## ASSIGNMENT:
Check each line of the listing below for the string "stack", then give only the number of lines where it occurs.

★ ★ ★ ★ ★ ★ ★

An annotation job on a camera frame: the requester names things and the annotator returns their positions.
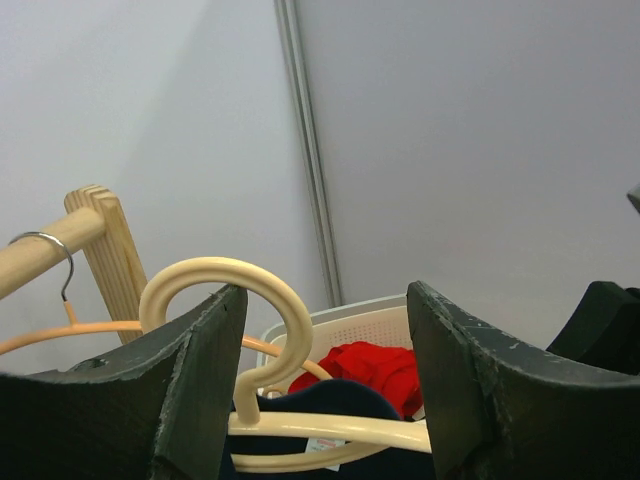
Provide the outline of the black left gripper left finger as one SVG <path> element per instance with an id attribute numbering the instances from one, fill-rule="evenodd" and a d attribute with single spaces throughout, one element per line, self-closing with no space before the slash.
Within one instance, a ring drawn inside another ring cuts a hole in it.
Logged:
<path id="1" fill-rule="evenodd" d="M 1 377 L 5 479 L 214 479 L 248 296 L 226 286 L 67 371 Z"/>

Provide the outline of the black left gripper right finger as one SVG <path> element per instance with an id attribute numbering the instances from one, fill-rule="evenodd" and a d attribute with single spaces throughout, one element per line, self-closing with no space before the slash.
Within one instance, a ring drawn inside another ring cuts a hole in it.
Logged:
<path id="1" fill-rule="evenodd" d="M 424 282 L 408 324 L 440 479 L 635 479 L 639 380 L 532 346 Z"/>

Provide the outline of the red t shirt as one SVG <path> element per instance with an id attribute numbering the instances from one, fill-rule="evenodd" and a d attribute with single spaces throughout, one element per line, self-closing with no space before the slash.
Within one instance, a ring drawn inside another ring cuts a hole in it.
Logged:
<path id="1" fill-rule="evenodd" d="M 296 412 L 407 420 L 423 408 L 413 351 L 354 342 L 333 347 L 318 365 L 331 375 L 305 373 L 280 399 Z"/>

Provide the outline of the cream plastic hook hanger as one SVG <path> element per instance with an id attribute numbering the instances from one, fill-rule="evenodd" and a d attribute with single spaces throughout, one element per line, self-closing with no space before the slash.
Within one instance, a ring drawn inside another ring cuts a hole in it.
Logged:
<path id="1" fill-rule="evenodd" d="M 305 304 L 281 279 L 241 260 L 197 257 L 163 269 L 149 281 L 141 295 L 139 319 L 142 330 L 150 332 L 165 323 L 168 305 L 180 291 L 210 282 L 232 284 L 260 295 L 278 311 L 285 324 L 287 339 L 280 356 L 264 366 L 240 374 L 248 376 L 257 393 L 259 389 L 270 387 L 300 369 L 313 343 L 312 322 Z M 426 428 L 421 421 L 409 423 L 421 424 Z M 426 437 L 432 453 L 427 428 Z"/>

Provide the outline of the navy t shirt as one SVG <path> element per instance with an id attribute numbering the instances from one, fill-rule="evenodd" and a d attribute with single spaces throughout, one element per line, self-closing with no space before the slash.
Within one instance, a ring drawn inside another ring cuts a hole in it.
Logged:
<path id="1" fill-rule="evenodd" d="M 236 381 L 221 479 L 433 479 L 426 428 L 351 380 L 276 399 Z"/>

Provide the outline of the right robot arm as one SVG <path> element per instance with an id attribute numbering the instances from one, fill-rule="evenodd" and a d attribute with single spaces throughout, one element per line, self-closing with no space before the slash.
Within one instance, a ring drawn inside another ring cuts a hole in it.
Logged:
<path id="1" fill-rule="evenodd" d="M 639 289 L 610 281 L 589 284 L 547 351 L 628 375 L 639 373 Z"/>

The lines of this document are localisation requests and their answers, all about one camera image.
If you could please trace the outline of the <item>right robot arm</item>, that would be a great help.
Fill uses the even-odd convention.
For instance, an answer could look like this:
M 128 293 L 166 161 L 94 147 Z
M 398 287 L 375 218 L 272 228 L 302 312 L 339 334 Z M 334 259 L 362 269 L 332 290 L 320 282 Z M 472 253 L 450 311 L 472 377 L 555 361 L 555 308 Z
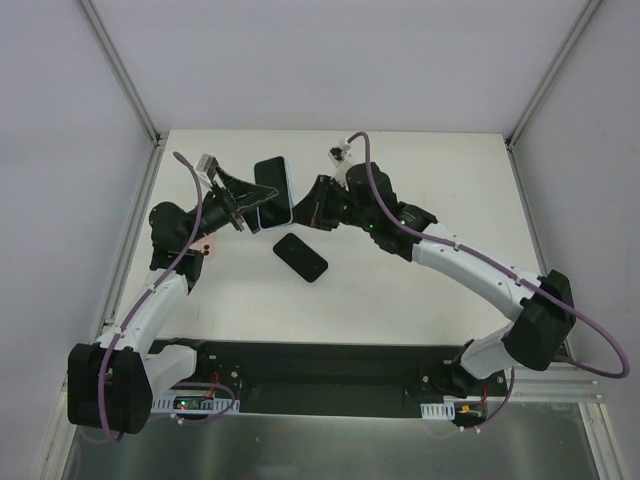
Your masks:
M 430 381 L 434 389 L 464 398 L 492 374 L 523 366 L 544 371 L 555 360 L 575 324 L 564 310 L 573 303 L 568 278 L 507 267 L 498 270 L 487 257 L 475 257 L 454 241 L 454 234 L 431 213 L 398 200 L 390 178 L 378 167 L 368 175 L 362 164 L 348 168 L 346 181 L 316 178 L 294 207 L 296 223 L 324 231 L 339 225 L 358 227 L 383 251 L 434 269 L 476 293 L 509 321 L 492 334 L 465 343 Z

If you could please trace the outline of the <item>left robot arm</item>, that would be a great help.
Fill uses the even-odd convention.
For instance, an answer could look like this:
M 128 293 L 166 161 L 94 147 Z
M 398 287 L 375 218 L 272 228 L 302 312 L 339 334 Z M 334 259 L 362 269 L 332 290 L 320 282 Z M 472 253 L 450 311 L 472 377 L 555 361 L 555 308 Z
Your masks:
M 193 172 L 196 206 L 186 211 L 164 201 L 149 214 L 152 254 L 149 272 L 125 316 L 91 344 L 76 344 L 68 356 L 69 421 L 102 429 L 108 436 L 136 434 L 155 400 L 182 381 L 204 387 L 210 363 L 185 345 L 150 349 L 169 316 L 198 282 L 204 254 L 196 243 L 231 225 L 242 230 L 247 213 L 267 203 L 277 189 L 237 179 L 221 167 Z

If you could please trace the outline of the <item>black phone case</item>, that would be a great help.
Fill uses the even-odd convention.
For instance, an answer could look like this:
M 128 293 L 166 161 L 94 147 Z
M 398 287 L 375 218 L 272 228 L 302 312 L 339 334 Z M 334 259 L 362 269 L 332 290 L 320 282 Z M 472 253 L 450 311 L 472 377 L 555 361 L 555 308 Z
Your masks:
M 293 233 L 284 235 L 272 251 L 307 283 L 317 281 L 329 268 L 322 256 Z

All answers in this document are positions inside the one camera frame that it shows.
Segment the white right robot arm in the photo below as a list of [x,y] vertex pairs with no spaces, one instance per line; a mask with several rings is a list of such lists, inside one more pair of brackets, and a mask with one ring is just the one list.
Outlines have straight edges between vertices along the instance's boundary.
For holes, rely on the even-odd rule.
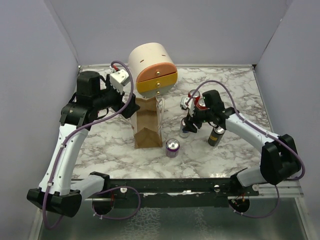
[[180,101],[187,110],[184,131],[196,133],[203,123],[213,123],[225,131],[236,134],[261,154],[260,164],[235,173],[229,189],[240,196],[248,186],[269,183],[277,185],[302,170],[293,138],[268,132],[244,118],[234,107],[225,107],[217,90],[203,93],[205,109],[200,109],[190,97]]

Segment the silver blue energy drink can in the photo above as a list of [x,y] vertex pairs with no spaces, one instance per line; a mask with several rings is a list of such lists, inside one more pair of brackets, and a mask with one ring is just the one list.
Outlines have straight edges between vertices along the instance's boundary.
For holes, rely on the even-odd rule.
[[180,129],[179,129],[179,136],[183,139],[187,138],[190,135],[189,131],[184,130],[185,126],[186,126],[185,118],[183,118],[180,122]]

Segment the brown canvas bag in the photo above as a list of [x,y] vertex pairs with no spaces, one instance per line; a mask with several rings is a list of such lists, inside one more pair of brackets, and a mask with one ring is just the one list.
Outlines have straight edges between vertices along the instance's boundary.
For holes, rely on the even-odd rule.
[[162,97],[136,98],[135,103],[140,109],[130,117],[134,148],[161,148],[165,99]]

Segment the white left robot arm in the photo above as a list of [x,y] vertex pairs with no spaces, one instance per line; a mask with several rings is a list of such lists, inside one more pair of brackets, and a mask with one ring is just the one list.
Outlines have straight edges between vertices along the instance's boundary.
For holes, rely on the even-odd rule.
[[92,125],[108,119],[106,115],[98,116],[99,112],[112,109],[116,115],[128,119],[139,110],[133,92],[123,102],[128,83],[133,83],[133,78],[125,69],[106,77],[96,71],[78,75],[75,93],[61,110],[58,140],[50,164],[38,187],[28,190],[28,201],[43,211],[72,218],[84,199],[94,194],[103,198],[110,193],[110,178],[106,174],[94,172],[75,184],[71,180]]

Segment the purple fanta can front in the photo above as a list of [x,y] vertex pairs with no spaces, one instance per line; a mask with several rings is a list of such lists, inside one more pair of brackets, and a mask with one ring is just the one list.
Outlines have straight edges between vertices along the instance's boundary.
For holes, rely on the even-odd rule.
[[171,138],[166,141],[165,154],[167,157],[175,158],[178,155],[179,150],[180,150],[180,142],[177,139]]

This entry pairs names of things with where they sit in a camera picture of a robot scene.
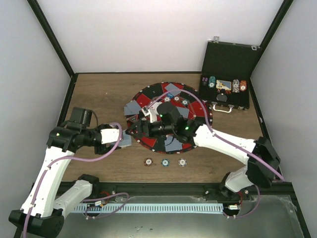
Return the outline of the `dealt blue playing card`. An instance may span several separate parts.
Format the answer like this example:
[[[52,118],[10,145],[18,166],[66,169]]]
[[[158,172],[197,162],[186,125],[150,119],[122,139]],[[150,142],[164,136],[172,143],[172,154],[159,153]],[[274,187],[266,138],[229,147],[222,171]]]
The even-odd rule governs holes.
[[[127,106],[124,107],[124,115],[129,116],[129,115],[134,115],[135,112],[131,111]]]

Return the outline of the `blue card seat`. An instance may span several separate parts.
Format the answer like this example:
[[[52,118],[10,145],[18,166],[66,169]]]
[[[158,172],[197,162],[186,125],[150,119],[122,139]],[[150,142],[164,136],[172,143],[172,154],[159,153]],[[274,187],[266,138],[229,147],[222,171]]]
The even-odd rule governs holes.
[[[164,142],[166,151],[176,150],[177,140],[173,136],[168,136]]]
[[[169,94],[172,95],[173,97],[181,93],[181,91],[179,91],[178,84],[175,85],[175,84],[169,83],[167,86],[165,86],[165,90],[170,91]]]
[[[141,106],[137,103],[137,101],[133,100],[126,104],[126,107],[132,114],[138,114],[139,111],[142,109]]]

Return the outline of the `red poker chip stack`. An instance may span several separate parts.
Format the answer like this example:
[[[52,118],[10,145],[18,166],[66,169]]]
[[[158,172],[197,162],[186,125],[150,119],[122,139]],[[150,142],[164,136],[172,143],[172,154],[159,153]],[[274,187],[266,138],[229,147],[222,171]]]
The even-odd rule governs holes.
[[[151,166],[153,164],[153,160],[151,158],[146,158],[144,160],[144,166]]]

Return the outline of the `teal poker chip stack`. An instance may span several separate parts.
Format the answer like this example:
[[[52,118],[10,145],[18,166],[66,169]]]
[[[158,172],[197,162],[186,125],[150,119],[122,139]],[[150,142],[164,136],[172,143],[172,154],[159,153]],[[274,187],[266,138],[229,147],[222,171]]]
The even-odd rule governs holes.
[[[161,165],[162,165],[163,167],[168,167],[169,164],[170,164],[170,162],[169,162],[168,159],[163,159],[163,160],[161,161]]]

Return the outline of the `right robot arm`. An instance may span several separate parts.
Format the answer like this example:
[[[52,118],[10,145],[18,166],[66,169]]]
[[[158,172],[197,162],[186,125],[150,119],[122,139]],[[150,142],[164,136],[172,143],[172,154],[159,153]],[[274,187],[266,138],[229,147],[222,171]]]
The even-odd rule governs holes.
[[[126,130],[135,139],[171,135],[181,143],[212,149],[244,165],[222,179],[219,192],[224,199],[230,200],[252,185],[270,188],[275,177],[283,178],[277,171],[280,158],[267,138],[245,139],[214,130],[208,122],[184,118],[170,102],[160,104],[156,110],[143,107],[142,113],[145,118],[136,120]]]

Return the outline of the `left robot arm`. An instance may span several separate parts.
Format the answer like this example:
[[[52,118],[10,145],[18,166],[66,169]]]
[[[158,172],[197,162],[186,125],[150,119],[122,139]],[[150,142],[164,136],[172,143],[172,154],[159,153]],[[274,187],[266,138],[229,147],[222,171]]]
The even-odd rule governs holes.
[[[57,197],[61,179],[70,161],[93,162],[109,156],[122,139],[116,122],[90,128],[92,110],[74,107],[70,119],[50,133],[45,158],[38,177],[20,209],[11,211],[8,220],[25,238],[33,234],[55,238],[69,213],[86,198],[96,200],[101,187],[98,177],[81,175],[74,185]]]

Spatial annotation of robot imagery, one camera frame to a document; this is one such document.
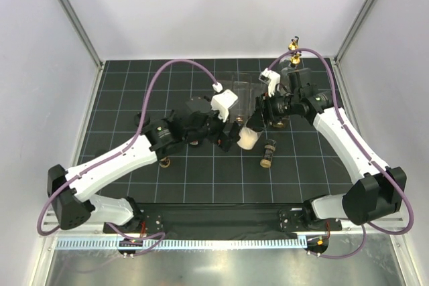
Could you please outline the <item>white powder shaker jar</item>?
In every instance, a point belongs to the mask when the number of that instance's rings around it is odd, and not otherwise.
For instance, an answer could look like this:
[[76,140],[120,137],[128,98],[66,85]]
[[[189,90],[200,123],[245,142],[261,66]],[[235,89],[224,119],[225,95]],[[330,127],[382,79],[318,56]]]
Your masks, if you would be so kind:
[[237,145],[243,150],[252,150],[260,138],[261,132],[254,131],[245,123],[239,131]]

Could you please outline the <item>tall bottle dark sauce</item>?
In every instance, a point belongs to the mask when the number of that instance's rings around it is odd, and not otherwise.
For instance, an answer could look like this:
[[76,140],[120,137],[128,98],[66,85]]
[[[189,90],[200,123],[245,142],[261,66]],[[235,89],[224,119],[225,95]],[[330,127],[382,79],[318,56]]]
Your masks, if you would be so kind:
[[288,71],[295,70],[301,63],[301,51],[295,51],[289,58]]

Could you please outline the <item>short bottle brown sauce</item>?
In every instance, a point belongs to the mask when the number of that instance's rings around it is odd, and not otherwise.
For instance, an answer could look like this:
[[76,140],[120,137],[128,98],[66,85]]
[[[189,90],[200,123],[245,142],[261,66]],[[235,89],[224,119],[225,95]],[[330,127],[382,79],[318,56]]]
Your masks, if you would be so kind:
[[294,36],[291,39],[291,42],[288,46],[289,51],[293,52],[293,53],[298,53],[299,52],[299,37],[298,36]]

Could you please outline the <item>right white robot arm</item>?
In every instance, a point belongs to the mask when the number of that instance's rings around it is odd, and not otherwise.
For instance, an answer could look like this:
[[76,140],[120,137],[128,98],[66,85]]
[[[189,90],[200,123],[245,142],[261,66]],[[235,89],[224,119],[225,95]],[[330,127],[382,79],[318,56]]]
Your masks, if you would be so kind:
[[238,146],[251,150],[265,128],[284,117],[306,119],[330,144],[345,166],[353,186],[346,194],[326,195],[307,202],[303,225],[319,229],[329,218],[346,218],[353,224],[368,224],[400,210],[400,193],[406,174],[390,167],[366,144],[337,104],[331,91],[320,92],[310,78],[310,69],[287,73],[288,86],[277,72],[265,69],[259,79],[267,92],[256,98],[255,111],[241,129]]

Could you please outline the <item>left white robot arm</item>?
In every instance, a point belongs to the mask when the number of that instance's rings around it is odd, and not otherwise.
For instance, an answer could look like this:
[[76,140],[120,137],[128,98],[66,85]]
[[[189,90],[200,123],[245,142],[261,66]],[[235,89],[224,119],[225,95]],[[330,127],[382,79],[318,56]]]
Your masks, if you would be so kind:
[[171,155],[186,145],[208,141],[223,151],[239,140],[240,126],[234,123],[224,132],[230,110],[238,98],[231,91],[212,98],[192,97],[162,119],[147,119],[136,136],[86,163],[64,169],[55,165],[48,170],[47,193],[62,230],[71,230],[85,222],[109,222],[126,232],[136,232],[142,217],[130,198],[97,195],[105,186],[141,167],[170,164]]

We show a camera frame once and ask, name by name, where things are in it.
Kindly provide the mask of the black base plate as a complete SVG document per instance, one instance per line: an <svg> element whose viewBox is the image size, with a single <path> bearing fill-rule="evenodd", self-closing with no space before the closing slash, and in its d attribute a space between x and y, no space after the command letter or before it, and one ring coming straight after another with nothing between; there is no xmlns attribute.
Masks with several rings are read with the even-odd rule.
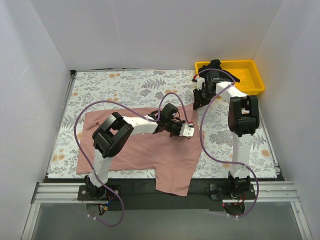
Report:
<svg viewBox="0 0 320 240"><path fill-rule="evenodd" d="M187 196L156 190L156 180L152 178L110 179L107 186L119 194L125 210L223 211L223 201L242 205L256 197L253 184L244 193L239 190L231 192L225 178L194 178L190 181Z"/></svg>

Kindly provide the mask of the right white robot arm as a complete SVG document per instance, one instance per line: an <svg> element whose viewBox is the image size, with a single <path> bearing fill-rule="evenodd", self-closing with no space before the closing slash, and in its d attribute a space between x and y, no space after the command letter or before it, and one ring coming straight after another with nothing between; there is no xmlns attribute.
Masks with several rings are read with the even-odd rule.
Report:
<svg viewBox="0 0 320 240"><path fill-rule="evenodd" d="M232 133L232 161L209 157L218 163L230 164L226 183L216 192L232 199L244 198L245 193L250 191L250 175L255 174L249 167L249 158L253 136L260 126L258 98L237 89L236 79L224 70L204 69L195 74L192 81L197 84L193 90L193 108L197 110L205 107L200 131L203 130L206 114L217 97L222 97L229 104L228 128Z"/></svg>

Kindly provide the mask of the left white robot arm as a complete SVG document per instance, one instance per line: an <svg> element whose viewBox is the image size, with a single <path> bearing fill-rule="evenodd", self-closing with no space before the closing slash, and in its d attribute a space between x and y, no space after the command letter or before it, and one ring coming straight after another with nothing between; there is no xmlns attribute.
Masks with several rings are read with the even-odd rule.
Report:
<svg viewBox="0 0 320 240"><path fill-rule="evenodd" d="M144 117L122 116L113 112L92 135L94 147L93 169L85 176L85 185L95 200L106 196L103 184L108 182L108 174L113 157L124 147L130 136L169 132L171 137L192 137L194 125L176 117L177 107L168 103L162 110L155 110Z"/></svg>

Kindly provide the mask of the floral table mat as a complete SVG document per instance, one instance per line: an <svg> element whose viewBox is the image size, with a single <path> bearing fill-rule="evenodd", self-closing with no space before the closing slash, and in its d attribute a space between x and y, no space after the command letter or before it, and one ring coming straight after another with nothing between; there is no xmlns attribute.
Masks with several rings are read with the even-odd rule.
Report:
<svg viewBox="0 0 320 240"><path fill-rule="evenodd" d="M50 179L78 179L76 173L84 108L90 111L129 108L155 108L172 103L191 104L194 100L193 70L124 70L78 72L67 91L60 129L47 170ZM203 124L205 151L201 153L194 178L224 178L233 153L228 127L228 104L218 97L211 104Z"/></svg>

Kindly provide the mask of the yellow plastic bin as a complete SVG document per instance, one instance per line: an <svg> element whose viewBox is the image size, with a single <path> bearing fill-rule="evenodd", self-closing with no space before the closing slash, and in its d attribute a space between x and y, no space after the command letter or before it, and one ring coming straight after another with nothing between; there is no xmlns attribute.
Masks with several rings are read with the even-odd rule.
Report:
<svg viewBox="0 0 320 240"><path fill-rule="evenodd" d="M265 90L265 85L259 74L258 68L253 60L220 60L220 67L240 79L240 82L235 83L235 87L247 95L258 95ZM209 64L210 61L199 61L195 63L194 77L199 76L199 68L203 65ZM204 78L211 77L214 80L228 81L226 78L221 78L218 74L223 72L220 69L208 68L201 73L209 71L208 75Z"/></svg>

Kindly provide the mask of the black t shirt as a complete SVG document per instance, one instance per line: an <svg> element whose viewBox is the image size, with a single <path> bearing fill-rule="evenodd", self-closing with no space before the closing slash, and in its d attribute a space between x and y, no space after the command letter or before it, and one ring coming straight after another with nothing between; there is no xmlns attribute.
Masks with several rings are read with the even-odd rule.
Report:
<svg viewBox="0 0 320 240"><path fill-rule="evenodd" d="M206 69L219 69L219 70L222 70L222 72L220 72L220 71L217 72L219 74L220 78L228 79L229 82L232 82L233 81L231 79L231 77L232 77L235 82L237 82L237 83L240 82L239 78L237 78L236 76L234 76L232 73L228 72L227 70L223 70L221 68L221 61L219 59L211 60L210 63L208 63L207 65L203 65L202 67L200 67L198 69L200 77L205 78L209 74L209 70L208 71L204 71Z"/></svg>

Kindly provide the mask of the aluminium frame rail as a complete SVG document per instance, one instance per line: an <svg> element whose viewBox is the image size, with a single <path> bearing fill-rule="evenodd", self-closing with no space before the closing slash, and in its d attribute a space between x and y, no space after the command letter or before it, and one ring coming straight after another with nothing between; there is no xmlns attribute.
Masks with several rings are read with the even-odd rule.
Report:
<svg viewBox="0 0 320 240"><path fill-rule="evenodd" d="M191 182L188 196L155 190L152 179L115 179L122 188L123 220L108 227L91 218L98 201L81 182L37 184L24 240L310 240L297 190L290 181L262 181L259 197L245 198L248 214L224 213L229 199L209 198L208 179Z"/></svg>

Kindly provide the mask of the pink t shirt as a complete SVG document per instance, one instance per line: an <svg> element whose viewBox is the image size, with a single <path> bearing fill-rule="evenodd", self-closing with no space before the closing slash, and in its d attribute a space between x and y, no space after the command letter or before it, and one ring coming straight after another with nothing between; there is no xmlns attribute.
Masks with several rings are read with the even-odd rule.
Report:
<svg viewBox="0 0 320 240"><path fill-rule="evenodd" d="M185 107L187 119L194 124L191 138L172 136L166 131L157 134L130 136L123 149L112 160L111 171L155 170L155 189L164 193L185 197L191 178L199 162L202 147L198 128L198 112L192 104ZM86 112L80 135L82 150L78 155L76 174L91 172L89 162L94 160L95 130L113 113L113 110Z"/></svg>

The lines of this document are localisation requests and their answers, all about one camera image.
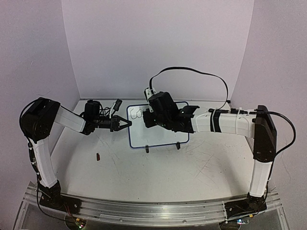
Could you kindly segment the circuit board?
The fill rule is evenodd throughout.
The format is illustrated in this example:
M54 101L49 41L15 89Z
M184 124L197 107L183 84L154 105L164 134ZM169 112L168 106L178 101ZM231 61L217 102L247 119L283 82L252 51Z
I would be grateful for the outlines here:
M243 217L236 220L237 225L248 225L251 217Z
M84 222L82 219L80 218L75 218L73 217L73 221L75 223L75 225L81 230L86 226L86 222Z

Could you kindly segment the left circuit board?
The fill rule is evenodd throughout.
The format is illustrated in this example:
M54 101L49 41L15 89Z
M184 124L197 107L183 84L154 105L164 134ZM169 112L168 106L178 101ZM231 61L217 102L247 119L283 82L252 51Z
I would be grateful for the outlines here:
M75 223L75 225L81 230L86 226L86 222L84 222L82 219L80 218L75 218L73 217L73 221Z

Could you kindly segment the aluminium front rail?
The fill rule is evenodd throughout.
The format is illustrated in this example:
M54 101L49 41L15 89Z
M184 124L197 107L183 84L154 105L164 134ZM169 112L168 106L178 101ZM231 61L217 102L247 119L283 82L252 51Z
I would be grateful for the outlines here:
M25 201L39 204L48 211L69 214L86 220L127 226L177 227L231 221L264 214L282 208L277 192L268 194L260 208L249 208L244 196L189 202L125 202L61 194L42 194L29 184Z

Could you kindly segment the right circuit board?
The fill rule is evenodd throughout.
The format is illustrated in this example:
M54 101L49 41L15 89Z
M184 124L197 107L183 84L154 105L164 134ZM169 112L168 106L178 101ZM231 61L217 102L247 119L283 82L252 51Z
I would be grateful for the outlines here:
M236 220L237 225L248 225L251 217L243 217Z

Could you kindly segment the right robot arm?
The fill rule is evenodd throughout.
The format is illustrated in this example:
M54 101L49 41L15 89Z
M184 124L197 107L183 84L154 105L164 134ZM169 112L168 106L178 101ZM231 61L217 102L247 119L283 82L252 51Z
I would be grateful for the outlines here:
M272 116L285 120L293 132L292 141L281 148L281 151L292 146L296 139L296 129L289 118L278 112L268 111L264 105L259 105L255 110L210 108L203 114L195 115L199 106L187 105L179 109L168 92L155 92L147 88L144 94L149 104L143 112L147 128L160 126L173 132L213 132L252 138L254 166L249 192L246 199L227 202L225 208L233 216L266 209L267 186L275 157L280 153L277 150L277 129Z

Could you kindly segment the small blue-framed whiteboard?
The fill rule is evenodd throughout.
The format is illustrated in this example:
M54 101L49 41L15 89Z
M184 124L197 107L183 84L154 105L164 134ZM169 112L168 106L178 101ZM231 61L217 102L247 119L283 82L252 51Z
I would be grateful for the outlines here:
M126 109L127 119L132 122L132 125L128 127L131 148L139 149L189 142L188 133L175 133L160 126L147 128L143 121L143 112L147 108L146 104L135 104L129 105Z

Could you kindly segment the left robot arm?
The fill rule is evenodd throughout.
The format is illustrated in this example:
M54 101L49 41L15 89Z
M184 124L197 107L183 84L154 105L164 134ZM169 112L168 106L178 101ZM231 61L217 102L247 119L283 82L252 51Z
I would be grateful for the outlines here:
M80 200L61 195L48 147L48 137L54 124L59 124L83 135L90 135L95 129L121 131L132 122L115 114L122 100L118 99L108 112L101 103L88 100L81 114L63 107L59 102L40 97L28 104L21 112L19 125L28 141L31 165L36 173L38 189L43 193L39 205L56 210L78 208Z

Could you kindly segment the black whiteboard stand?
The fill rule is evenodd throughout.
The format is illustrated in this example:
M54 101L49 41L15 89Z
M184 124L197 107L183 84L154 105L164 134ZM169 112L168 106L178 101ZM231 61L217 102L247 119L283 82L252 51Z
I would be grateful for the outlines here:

★ ★ ★ ★ ★ ★ ★

## ANSWER SECTION:
2